Vorausschauend erwarb Vater von Felten an das «Hirschen»-Grundstück angrenzende Parzellen. «Mein Vater kaufte das Land nicht zum Grasen», sagte Albi von Felten. «Wir wollten darauf ein Hotel bauen. Doch Einsprachen eines Nachbarn und träge Behörden in Solothurn verhinderten das Projekt.» Während all der Jahre blieb das Land aber nicht ungenutzt. Albi legte einen barocken Kräutergarten an und pflanzte Pro- Specie-Rara-Gemüse.
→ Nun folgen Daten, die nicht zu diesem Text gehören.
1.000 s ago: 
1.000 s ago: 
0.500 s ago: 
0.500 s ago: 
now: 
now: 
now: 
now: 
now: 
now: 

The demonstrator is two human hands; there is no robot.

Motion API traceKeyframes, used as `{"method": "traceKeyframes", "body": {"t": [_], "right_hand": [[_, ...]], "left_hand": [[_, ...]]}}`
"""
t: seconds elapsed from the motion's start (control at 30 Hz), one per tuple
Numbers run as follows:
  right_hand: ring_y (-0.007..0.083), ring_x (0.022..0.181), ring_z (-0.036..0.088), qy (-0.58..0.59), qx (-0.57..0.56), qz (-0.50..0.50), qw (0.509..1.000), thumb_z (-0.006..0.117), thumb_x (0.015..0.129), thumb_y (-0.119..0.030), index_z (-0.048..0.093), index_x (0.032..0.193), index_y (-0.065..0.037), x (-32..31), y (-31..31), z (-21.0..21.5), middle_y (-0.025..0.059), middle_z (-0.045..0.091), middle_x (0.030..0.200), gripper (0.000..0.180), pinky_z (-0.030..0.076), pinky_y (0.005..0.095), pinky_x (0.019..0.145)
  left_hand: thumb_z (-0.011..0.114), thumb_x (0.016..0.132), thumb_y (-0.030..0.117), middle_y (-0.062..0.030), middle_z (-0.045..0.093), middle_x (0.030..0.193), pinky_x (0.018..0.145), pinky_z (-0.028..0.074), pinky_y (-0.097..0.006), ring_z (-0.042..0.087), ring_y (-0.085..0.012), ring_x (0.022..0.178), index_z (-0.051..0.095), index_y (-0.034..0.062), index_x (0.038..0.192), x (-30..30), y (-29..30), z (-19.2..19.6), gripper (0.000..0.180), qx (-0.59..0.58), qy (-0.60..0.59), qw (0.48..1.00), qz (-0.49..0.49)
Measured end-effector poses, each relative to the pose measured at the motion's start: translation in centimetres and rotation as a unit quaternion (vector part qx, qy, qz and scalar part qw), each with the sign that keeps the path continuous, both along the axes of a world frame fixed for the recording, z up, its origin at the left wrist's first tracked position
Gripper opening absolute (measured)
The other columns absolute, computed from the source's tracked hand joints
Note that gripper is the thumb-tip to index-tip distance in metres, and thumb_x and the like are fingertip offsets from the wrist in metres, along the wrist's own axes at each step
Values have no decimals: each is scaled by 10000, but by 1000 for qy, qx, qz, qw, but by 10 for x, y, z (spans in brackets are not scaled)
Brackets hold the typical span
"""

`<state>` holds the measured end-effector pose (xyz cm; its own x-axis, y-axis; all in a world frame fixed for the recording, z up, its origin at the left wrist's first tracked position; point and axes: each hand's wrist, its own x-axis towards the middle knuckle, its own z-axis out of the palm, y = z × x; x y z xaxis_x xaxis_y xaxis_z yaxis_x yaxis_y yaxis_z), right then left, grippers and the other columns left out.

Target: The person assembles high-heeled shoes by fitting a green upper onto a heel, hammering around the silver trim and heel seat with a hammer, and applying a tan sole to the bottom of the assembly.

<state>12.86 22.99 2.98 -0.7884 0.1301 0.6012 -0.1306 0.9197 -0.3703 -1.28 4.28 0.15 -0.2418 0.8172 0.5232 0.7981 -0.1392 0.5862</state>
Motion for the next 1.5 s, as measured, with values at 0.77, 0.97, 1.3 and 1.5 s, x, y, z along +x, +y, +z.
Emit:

Vor 17 Jahren haben Albi und Silvana von Felten den «Hirschen» im solothurnischen Erlinsbach übernommen. Dieser war bereits unter Albis Eltern weitherum bekannt. Die jungen Gastgeber setzen konsequent auf heimische Produkte – und dies lange bevor die Regionalität zum Megatrend avancierte. Heute betreiben sie zudem eine Genusswerkstatt, wo sie unter anderem Seetaler Raps zu kaltgepresstem Öl verarbeiten. Und genauso lange sammeln sie Ideen für ihr Hotel. Auf der Suche nach Lösungen hielten sie sich an den Spruch von Werner Mitsch: Wer die Wahrheit im Wein finden will, darf die Suche nicht schon beim ersten Glas aufgeben!
Überglücklich waren Albi und Silvana, als sie das Haus gegenüber dem «Hirschen» auf der anderen Seite von Strasse und Bach, der die Grenze zwischen den Kantonen Solothurn und Aargau bildet, kaufen konnten. Hoch motiviert machten sie sich an die Arbeit. «Von der ersten Skizze bis zum Erhalten der Baubewilligung vergingen im Aargau nur 11 Monate.»
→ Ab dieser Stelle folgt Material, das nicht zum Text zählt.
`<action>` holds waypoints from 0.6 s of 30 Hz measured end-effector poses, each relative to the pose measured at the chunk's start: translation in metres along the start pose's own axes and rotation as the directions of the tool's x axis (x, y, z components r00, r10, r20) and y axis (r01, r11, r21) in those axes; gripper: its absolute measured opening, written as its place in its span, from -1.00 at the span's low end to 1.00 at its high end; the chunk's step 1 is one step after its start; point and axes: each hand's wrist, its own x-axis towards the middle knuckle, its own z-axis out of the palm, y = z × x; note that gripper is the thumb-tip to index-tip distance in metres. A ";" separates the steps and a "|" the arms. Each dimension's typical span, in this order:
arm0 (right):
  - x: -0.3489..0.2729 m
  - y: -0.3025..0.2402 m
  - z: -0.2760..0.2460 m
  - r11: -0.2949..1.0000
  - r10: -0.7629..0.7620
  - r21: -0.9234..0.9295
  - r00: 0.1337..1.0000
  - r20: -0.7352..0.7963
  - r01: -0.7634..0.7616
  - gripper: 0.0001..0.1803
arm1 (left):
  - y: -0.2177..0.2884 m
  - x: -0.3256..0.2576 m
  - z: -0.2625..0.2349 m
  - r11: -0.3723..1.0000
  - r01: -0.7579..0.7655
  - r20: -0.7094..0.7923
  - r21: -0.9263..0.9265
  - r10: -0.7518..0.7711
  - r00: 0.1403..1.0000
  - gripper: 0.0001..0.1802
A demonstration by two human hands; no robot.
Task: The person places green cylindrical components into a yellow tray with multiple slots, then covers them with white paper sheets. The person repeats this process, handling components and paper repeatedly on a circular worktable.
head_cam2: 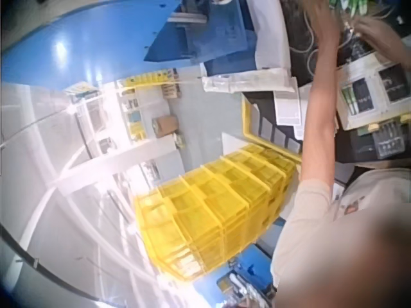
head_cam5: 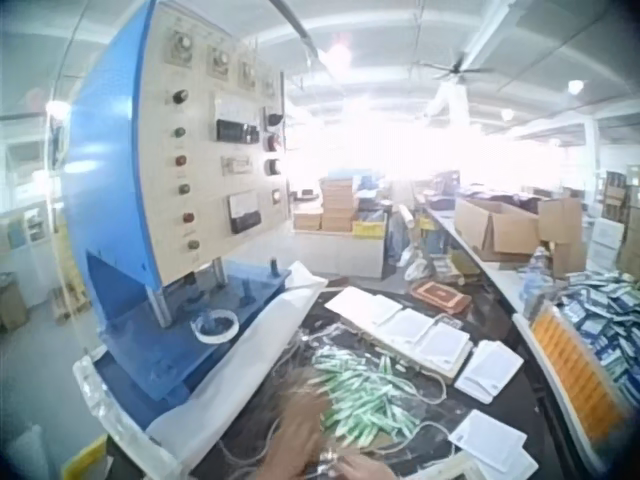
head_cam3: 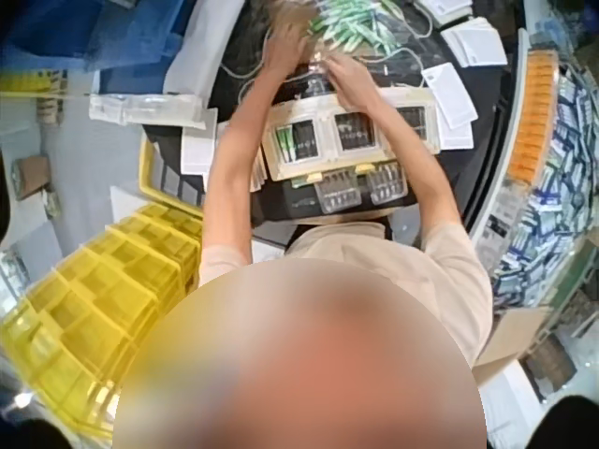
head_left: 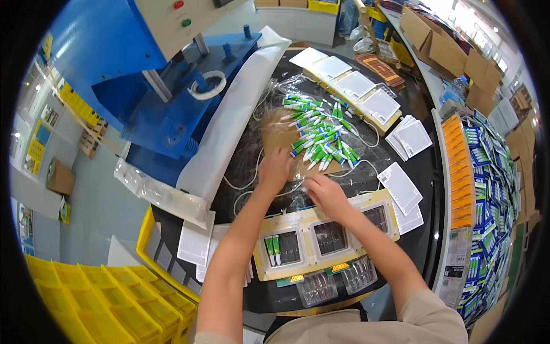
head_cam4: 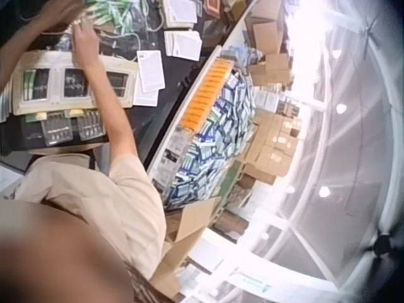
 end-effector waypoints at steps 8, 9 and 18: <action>-0.106 -0.113 0.025 0.985 -0.077 0.149 0.994 -0.081 0.089 -0.74 | -0.010 0.041 0.039 0.955 -0.158 0.119 0.250 0.132 0.984 -0.74; -0.108 -0.114 0.032 0.985 -0.141 0.086 0.987 -0.073 0.147 -0.74 | -0.012 0.039 0.039 0.955 -0.145 0.110 0.258 0.120 0.987 -0.75; -0.089 -0.121 0.035 0.996 0.077 -0.036 0.988 -0.132 -0.083 -0.68 | -0.019 -0.039 -0.031 0.995 0.083 -0.060 -0.048 -0.086 0.994 -0.76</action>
Zwischen Planung und Bau reichten sie ihr Weinhaus-Projekt für den Innovations Award 2016 von Gastrosuisse und der Schweizerischen Gesellschaft für Hotelkredit (SGH) ein und erreichten prompt den ersten Platz. Dieser ist mit 15 000 Franken dotiert. Das Geld wird Albi von Felten in Marketing und PR investieren.
Für Martin Abderhalden, Leiter Hotellerie und Tourismus bei Gastrosuisse, einem der Träger des Hotel Innovations Awards, ist klar: «Das Weinhaus am Bach hat eine Vorbildfunktion. 08/15-Betriebe werden es künftig schwer haben. Was zählt, ist das Erlebnis.» Michael Kauer, stellvertretender Direktor der Schweizerischen Gesellschaft für Hotelkredit, ebenfalls ein Träger des Awards, erklärte reimend, weshalb die von Feltens den Preis gewonnen haben: «S Konzept isch ganz us eim Guss / und passt zur Huus-Philosophie: em Gnuss / Bi höcher Chochkunscht cha me fein diniere / und nachher sanft gebettet au logiere / Und Jury het natürli au vorusgseh / dass es ufgaht, au fürs Portemonee.»
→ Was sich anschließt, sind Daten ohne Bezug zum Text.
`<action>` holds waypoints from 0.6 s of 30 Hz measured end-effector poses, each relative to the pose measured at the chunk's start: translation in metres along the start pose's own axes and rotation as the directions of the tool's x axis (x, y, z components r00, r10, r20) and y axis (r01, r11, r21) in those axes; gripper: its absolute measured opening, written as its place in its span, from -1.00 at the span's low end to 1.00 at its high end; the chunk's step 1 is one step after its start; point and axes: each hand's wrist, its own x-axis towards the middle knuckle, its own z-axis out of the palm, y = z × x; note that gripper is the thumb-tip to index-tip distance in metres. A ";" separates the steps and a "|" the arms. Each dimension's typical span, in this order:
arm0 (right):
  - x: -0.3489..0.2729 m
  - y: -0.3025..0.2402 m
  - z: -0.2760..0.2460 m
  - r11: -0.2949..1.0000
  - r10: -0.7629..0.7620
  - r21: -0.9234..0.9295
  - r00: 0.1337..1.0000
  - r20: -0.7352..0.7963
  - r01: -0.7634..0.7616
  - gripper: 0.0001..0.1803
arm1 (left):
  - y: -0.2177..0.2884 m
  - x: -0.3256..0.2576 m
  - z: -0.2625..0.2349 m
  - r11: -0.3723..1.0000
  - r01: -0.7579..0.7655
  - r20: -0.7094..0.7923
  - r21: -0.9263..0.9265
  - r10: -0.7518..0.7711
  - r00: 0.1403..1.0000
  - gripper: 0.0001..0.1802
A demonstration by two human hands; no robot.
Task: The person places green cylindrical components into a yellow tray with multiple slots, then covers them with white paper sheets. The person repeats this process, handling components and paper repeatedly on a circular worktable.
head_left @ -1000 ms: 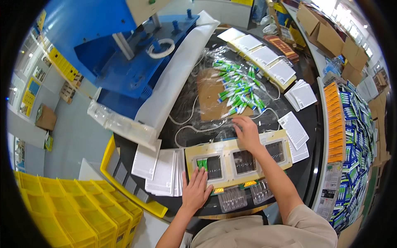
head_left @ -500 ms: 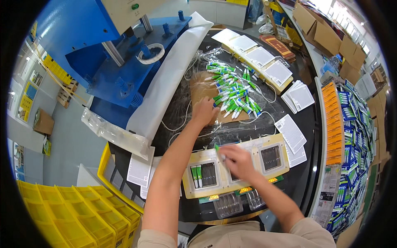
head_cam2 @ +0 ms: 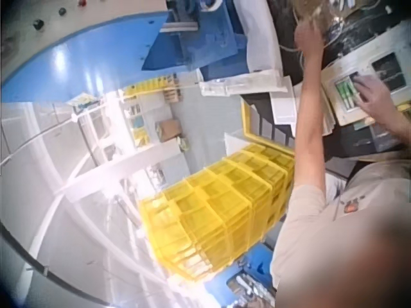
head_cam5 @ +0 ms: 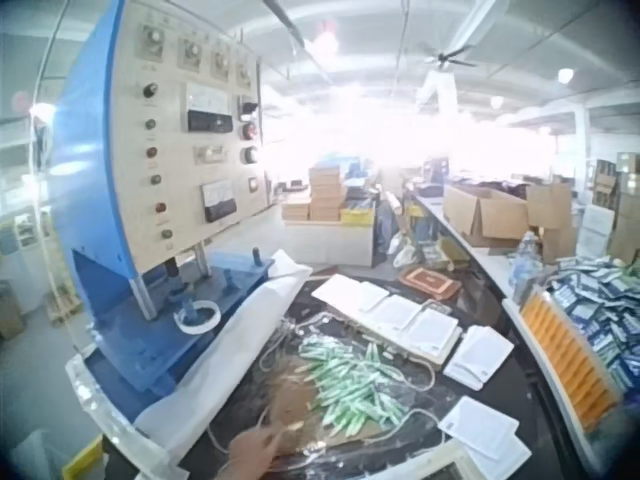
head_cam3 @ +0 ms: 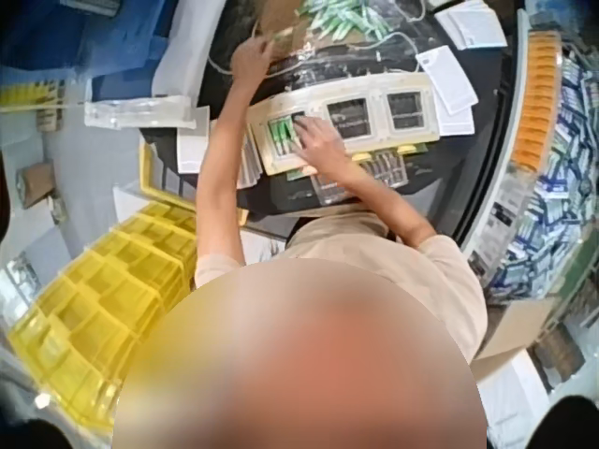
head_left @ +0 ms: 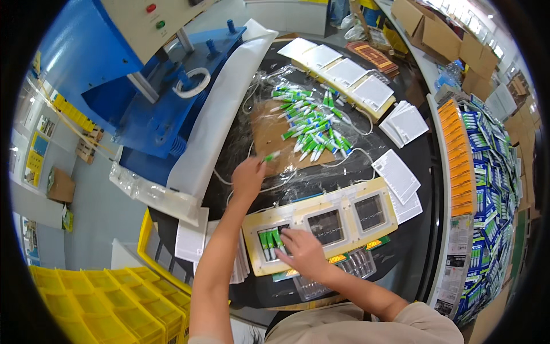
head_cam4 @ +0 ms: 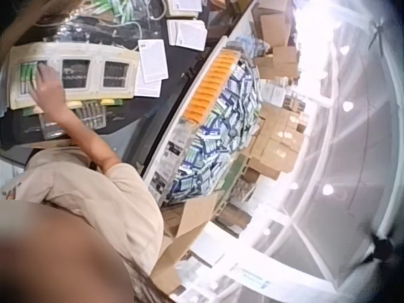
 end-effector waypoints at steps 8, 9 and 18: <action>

Andrea Portmann, Direktorin von Aargau Tourismus, liess sich von Geschichten und Albi von Feltens Augen inspirieren: «Ich hoffe, wenn die Leute über dieses Hotel berichten, genau das gleiche Glänzen in den Augen haben.» Und Daniel Fürst von «Fürstliche Weinkultur Hornussen» meinte: «Wir im Aargau machen Topweine. Wir wissen das, aber es wissen noch längst nicht alle. Albi ist der Ideen-König, der Vermittler. Was kann uns Besseres passieren als Gastronomen wie Albi und Silvana.»
«Mit dem Weinhaus am Bach werden wir vom Restaurant zum Hotel», erklärt Albi. «Das realisiere ich vor allem über meinen Aufgabenbereich. Ich bin jetzt mehr im Büro. Marketingaufgaben sind wichtiger geworden. Doch für den Kontakt zu den Gästen und für Weinempfehlungen werde ich immer Zeit haben.» Wein ist und bleibt seine Leidenschaft.